As usual last Saturday the big silver airliners spun their transcontinental webs across the U.S.—and as usual the intercoms broke into occasional cracklings of pilot-to-passenger talk. Dull talk at first about altitude, air speed and weather conditions ahead, but with exciting climaxes like this:

" UCLA is leading Southern Cal 7-0 at the end of the first quarter.... Ohio State still leads Michigan 3-0, going into the final period.... We have now picked up a final score on the Harvard-Yale game: Yale 21, Harvard 7."

The same kind of information was buzzing out to drivers on U.S. high-ways and to ships at sea, instantly to become American conversation. For last Saturday was part of that season, from September to Thanksgiving or so, when Democrats and Republicans, highbrows and lowbrows, possibly even stray Guelphs and Ghibellines, find a common denominator, if not common agreement, in the football season.

This one had now worked its way from shirt-sleeves to earmuffs, and in its natural course had proved or disproved hundreds of fascinating September propositions.

Herman Hickman, whose now-celebrated hunches last year were 162 right, 62 wrong, 9 ties, after this fateful Saturday, stood at 180 right, 61 wrong, 9 ties at the same moment this year.

It had been a season when any good team (accent on the good) could apparently beat any other on a given day. For example, Michigan beat Michigan State which beat Illinois which beat Michigan. Mississippi beat LSU which beat Kentucky which beat Mississippi. Only two major teams—Oklahoma and Maryland—were left undefeated, and one of those would pretty certainly beat the other in the Orange Bowl.

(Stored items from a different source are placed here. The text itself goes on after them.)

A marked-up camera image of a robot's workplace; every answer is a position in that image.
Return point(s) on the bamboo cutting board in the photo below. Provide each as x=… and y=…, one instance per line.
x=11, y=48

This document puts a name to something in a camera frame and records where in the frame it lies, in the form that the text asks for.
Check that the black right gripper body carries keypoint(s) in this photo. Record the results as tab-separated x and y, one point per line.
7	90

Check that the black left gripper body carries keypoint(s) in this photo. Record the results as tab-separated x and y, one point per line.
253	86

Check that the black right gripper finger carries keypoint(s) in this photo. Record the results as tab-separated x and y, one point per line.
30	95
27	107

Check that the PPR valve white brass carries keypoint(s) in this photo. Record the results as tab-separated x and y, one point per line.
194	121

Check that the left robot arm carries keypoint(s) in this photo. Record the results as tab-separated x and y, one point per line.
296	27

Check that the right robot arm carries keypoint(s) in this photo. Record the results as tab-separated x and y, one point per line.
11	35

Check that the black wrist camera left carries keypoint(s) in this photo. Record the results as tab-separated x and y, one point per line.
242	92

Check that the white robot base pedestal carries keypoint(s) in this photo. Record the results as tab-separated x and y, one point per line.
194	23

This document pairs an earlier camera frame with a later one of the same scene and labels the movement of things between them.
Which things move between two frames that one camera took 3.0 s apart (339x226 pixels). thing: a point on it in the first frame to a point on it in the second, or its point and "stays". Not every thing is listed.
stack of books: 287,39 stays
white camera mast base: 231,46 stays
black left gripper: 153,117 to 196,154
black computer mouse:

Each section had its great team, some more than one: UCLA on the Pacific Coast; Ohio State and Michigan State and Notre Dame in the Midwest; Oklahoma and TCU and Texas A&M in the Southwest; Maryland, Georgia Tech and Auburn in the South. Navy emerged as the best of a wobbly crop in the un-deemphasized East, and Princeton stood out among the Ivy Leaguers, who were playing the game for fun, although an occasional bare knuckle was still visible.

Some of the stars (all praise to the modern university publicity department) were super stars. The mere mention of a select few leaves one conscious of omission. But how is it possible not to talk about Hopalong Cassady of Ohio State and Ron Beagle of Navy and Jim Swink of Texas Christian; Paul Hornung of Notre Dame and Tommy McDonald of Oklahoma; Maryland's terrific twosome, Ed Vereb and Bob Pellegrini, or the pair of dazzling tailbacks from UCLA, Ronnie Knox and Sam Brown? And to mention Ronnie again, how could it go unrecorded that, whereas the fates let his now famous stepfather Harvey off unscathed, he (Ronnie) wound up with a broken leg?

The surprise team of the year was Coach Bear Bryant's almost unbelievable bunch of sophomores at Texas A&M, who came up two years ahead of schedule to dominate the Southwest Conference. Or maybe Michigan State, which handed Notre Dame its only loss and earned a Rose Bowl bid by finishing second in the strongest conference in the land.